Destaca-se a apreensão de 2 701 toneladas de produtos vegetais e 3 709 toneladas de proutos animais.
Os lacticínios, nomeadamente o leite pasteurizado ou em pó e o queijo, a que junta o chocolate, são os produtos mais associados a contaminações alimentares.

Vários factores de contaminação
Entre os principais perigos para a saúde através dos alimentos, José Teixeira apontou os microorganismos toxinogénicos e patogénicos; a má nutrição; a contaminação ambiental; os produtos tóxicos naturais dos alimentos; os resíduos pesticídas e os aditivos alimentares. São, todavia, os microorganismos os principais factores de contaminação.

Armazenamento: maiores cuidados
A maior percentagem de toxinfecções alimentares é consequência de temperatura insuficiente no armazenamento dos alimentos.
Um espaço de tempo de 12 ou mais horas entre a preparação e o consumo dos alimentos está na origem de 31 por cento das toxinfecções, seguindo-se os manuseadores/portadores infectados.

Podem ainda referir-se factores como alimentos/ingredientes crus contaminados e a inadequada limpeza de equipamentos e utensílios.
 Higiene pessoal no combate

 A higiene pessoal, às vezes, é suficiente para combater focos de contaminação.
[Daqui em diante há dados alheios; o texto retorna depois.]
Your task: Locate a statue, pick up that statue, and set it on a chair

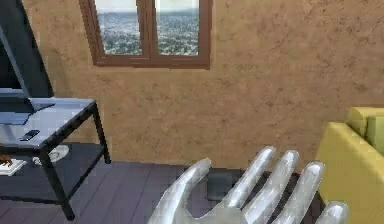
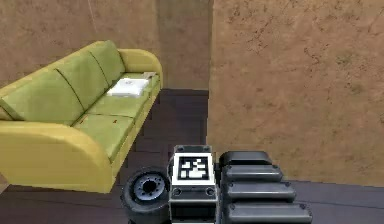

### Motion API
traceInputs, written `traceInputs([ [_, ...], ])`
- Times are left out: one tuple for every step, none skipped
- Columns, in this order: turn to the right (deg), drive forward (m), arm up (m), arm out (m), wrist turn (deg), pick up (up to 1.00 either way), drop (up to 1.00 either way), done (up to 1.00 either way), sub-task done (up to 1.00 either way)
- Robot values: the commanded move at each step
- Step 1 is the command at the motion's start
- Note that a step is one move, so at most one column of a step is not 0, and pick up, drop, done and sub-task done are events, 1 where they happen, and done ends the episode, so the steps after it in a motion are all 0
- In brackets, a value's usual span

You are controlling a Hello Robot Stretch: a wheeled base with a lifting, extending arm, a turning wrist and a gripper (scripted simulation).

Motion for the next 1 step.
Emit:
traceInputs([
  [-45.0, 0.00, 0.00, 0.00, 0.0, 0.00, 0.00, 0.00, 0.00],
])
Este foi um dos factores realçados por Armando Venâncio, docente do Departamento de Engenharia Biológica da UM.
A contaminação do alimento pode resultar do contacto com superfícies ou do contacto com o trabalhador. O próprio ar é veículo de contaminação.
Armando Venâncio lembrou que na pele se encontram sempre microorganismos: alguns residentes outros temporários.
Medidas preventivas como lavagem regular das mãos, utilização de anti-sépticos; protecção para o cabelo; máscara facial; vestuário apropriado e instalações sanitárias adequadas foram defendidas por este docente do Departamento de Engenharia Biológica.

Custos das doenças alimentares
Nos Estados Unidos da América, registam-se por ano 9 100 casos mortais por doenças de origem alimentar.
Trata-se de um país cuja média por doença alimentar por ano oscila entre os 6,5 e os 33 milhões , sendo dois a quatro milhões provocados por “salmonella”.
Os números foram apresentados por José Teixeira, docente do Departamento de Engenharia Biológica da Universidade do Minho, que se referiu ainda aos custos que lhes estão associados, quer médicos, quer por diminuição da produtividade, avaliados entre cinco e nove biliões de dólares.